|Blackburn, Michael - Mike|
Submitted to: PLOS ONE
Publication Type: Peer Reviewed Journal
Publication Acceptance Date: 5/3/2013
Publication Date: 6/10/2013
Citation: Blackburn, M.B., Martin, P.A., Kuhar, D.J., Farrar, R.R., Gundersen, D.E. 2013. Phylogenetic distribution of phenotypic traits in bacillus thuringiensis analyzed by multilocus sequence typing . PLoS One. 8(6):e66061.

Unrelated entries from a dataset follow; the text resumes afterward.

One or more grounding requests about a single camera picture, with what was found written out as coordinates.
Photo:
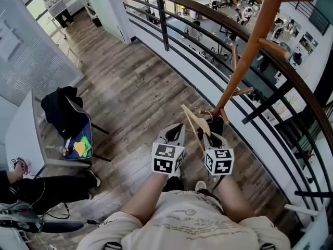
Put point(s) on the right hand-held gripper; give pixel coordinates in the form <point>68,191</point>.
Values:
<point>219,161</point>

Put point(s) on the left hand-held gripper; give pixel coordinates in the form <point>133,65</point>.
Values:
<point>166,160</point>

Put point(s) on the wooden hanger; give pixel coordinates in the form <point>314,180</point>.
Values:
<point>201,121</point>

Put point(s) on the brown wooden coat rack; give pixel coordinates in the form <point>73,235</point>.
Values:
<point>249,53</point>

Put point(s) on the person's left forearm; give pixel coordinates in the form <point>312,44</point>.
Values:
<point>145,197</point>

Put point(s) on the person's right forearm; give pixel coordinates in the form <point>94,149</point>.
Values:
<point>234,199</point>

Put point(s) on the person's white shoe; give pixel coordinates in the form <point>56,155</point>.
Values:
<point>200,186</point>

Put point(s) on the black cloth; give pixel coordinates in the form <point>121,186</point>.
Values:
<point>217,125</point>

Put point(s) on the person's cream printed shirt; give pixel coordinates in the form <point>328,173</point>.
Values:
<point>187,223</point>

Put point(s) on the blue chair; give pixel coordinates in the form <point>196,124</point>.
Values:
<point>87,129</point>

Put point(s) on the yellow cloth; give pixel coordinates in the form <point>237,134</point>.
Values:
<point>79,148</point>

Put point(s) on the clear bottle with red cap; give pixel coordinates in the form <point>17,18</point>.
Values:
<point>61,150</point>

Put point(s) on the black jacket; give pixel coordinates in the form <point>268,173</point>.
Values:
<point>59,111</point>

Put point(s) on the black railing with wooden handrail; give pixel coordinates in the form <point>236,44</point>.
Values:
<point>234,27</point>

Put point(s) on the white table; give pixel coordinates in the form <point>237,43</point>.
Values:
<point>23,139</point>

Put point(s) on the group of people downstairs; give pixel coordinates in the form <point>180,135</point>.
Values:
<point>244,12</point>

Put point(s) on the black waste bin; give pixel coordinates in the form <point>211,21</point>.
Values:
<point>97,22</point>

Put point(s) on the black balcony railing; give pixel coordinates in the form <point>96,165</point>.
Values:
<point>316,18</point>

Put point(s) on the white paper sign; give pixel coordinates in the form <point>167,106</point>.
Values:
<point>9,39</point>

Interpretive Summary: Bacteria such as Bacillus thuringiensis (Bt) can be used to control insect pests, but it is often difficult to predict which ones will be effective. A number of methods have been used for classifying Bt, such as determining what chemical compounds the bacteria can utilize for growth (substrate utilization), or by determining the relatedness of different strains based on variations in certain genes common to all strains (sequence typing). We have combined these two approaches by determining the genetic relationships of Bts with 15 common patterns of substrate utilization. Our results show that there is significant variation in substrate utilization among strains that are considered identical by the current sequence typing method, suggesting that sequence typing may not allow Bts with clear differences to be distinguished from each other. Our results also allow us to estimate the abundance of certain types of Bt in the environment; Bt kurstaki and Bt israelensis, used to control caterpillar pests and mosquitoes respectively, appear to be to most abundant Bt varieties. The work also reveals previously unknown types of Bt that appear to be relatively abundant in nature. This work will benefit researchers studying the distribution of Bts in the environment, and those seeking to identify new traits that improve the effectiveness of Bt in insect control.
Technical Abstract: Strains from a collection of 3,639 diverse Bacillus thuringiensis isolates were classified based on phenotypic profiles resulting from six biochemical tests, including production of amylase (T), lecithinase (L), urease (U), acid from sucrose (S) and salicin (A), and the hydrolysis of esculin (E). Strain representatives from the 15 most common phenotypic profiles were subsequently selected and subjected to phylogenetic analyses based on the multilocus sequence typing (MLST) scheme of Priest et al. (2004). Fifty eight isolates representing 15 common phenotypes were found to be distributed among 16 sequence types (STs), including 5 new STs. Approximately 70% of the isolates belonged to either ST 8 (17 isolates), ST 171 (10 isolates), ST 23 (8 isolates), or ST 16 (7 isolates), which appeared to correspond to the classical B. thuringiensis (Bt) varieties kurstaki, finitimus, morrisoni and israelensis, respectively. In addition, ST 240 (3 isolates) and ST 549 (3 isolates) were common in our sample. The ST 8 isolates displayed the greatest apparent phenotypic variation; 7 of the 15 phenotypes analyzed were found to include a representative of ST 8. While there was substantial phenotypic variation within a given ST, certain phenotypes appeared highly correlated with particular STs. For example, isolates with the phenotypes TLUAE, TS, and LSAE were consistently found to be in ST 8, ST 23 and ST 171, respectively. Combining the MLST results with the frequencies of phenotypic combinations in our collection suggested that that the B. thuringiensis varieties mentioned above, particularly israelensis and kurstaki, represent the most abundant varieties of Bt in soil.